Is having a hydro what helped you? I had that done last month (Sept. 21st) and have felt better than I have in over two years. I was "officially" diagnosed last Sept., after having first read about IC and diagnosing myself after months of what was thought to be recurrent UTI's. After months of being on Elmiron and following the IC diet but still having constant daily pain I saw a different uro who wanted to do a hydro because I had not had one previously. He said it could be therapeutic as well as diagnostic. I was skeptical but agreed. Figured I had nothing to lose at that point. It was practically immediately therapeutic and I've been painfree since. I've been eating all sorts of forbidden foods & enjoying it, all the while wondering when the IC symptoms will return because everything I've read says it inevitably will.

I'm seeing a gastroenterologist next week because as my IC progressed, I developed symptoms of irritable bowel syndrome. Those symptoms have also subsided since the hydro but my uro suggested I find out for sure if what I have is IBS, and not simply assume that's what it is. Sounds logical but I'm worried about possibly needing to have a colonoscopy and that flaring the IC. Has anyone experienced that?

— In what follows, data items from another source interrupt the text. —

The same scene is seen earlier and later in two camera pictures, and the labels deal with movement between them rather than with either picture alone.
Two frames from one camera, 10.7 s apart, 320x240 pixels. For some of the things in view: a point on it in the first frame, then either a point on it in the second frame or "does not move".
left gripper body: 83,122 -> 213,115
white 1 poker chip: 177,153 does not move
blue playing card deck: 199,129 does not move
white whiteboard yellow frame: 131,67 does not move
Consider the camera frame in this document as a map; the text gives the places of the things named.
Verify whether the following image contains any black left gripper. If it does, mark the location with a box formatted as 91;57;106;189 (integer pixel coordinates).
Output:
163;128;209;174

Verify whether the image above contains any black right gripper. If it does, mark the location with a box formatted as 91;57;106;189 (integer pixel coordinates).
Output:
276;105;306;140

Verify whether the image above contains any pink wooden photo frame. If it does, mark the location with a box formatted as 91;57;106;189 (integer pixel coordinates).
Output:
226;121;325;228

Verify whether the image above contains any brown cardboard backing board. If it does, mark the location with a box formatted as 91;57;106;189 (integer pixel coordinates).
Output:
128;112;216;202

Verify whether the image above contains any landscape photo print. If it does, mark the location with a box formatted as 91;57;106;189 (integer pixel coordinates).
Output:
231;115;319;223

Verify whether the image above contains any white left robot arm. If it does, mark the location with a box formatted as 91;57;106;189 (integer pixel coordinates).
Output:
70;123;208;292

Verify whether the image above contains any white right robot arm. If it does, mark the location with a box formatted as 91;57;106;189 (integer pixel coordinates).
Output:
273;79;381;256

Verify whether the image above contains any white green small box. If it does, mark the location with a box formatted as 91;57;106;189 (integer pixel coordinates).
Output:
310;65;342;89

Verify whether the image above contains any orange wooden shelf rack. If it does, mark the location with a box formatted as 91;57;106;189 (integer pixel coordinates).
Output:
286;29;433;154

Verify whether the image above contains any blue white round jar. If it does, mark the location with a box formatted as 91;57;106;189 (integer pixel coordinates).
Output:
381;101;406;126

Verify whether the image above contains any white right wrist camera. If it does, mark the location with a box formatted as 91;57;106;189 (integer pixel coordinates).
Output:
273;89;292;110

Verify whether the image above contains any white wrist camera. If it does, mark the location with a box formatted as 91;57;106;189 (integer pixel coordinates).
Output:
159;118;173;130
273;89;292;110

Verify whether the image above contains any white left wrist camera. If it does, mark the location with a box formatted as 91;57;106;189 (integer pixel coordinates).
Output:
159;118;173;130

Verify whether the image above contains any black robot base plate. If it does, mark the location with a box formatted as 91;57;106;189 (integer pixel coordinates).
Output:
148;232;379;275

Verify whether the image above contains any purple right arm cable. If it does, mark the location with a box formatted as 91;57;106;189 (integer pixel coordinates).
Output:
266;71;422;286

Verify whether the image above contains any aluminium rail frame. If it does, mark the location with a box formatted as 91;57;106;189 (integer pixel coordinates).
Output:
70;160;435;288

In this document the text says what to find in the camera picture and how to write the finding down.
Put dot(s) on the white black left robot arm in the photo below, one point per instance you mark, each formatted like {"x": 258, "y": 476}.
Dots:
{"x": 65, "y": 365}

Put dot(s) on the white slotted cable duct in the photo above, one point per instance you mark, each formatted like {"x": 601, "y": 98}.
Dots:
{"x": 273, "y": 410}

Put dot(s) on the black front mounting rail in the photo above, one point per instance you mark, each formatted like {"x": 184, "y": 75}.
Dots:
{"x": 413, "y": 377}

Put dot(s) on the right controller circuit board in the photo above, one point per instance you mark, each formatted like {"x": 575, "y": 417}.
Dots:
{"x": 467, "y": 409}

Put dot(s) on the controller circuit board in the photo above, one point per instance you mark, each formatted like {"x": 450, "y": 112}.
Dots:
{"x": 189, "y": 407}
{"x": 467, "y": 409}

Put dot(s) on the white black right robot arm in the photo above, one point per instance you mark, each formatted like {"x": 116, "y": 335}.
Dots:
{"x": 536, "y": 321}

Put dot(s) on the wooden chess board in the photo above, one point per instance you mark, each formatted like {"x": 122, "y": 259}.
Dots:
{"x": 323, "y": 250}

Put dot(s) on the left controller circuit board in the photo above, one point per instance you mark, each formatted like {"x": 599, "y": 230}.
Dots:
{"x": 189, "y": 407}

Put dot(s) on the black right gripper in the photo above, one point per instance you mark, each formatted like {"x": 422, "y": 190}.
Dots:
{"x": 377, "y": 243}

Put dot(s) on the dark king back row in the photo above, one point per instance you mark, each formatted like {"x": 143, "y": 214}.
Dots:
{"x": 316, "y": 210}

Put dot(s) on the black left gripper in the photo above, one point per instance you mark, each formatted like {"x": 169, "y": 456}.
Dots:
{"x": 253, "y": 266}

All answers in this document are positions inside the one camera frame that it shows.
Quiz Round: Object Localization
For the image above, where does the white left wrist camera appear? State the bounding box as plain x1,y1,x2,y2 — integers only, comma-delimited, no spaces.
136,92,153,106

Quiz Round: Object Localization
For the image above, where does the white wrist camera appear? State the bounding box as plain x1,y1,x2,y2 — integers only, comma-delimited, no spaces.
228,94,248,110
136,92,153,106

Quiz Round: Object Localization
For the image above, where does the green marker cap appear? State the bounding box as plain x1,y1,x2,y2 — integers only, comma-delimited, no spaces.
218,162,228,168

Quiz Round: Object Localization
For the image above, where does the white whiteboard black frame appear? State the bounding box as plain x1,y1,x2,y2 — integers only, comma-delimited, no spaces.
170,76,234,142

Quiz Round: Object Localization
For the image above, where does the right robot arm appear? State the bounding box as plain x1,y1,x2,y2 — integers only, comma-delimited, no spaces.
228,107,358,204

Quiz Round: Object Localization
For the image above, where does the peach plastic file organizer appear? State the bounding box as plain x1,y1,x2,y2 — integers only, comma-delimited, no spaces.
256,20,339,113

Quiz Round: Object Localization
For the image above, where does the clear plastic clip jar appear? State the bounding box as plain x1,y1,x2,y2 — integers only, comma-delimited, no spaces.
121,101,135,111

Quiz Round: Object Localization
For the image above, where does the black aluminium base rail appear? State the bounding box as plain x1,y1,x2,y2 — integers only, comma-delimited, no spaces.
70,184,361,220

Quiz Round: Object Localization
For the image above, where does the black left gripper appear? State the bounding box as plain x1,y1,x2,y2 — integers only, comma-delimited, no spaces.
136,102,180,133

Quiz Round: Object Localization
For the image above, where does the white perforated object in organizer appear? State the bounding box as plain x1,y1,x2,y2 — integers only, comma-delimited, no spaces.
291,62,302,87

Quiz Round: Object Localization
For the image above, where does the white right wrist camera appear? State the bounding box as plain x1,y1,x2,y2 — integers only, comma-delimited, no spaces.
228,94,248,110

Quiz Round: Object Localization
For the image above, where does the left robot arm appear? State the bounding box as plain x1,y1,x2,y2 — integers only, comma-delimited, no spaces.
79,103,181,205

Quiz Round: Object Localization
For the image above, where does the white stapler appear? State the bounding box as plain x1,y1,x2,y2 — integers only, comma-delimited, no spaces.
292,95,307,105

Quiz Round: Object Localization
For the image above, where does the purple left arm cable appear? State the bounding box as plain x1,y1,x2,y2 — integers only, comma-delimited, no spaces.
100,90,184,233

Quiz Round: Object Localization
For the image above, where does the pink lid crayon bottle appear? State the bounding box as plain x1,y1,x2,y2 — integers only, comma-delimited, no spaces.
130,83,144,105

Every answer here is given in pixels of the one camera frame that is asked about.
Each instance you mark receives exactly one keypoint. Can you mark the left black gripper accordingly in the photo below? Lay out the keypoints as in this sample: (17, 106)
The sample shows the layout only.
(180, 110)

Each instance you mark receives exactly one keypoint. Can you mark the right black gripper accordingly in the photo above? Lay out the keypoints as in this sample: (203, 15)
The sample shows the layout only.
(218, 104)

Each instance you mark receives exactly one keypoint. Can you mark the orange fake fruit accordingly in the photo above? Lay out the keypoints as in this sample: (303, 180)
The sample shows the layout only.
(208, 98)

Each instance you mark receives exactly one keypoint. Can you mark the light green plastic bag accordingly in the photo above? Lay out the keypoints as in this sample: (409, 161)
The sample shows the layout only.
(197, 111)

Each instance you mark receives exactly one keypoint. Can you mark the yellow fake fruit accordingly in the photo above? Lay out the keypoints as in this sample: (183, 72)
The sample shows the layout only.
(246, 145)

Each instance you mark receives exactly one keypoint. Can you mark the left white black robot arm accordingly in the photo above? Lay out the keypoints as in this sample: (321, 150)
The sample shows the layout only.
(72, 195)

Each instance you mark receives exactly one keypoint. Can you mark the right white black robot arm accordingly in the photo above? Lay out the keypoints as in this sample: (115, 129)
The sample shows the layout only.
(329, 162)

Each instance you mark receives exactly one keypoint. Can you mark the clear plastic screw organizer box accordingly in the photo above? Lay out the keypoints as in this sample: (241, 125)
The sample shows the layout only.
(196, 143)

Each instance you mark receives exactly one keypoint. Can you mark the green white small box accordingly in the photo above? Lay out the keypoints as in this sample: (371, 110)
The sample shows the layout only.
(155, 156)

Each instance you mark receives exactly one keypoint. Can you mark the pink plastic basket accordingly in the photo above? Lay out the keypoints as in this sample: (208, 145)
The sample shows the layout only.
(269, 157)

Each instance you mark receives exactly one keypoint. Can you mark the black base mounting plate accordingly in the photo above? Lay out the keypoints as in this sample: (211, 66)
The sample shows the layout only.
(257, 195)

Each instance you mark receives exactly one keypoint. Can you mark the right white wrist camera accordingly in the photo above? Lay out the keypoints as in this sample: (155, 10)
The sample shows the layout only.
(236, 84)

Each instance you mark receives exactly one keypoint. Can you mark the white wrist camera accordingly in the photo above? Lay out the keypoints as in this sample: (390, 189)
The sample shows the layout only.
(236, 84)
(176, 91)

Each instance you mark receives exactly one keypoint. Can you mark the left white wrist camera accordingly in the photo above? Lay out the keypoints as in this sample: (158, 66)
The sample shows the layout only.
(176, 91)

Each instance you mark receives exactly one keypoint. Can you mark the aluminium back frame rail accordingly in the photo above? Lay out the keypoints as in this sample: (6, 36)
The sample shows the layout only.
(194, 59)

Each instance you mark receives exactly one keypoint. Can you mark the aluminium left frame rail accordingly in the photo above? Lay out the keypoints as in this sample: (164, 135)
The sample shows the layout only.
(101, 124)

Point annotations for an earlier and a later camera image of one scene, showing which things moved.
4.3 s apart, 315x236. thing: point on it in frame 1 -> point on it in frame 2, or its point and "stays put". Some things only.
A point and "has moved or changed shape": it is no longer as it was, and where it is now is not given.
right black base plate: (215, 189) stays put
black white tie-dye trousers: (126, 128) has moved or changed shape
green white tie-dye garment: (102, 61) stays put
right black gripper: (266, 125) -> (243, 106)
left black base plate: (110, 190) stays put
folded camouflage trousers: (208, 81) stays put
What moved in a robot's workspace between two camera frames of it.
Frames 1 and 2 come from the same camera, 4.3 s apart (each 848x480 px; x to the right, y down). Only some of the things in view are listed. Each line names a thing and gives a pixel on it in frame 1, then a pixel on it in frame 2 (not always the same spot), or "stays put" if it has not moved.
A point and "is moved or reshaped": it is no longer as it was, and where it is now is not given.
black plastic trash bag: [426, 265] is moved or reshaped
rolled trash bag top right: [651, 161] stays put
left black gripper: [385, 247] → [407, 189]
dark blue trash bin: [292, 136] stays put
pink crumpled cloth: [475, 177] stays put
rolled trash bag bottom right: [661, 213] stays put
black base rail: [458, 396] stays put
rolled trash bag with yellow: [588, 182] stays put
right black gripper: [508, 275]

I'm really happy for you who have long remissions and thankful for any moment I don't experience IC symptoms.
Cheers!

Chrisks, I had colonoscopy before my uro did Cysto/Hydro/Biopsy. Really, I can't say if the colonoscopy flared my IC or not. Because then I was continuously with uncomfortable burning sensation in my urethra and some sharp pain in the pelvic area. (I wasn't aware of the IC diet either.) I've always had constipation and since I've got IC pain, my flare-ups always made me have diarreas. So my Uro wanted to discard the possibility of IBS. The result said that I have more spams than usual, and could suspect of that possibility, but they didn't say clearly I have it. It's been more than a month since I had Cysto/Hydro/Biopsy, and in 10 days, and I haven't really had much pain. And my urine capacity is doing pretty good (200cc-400cc). I think the hydro and my diet is working very well. How long does it last ther effect of hydro? And I can't forget I've been taking many combinations of herbs that my naturopath sent me. Anyway, I'm supposed to have Cystistat treatment (4 instillations a month), I'll see my Uro to report my state of these days this week.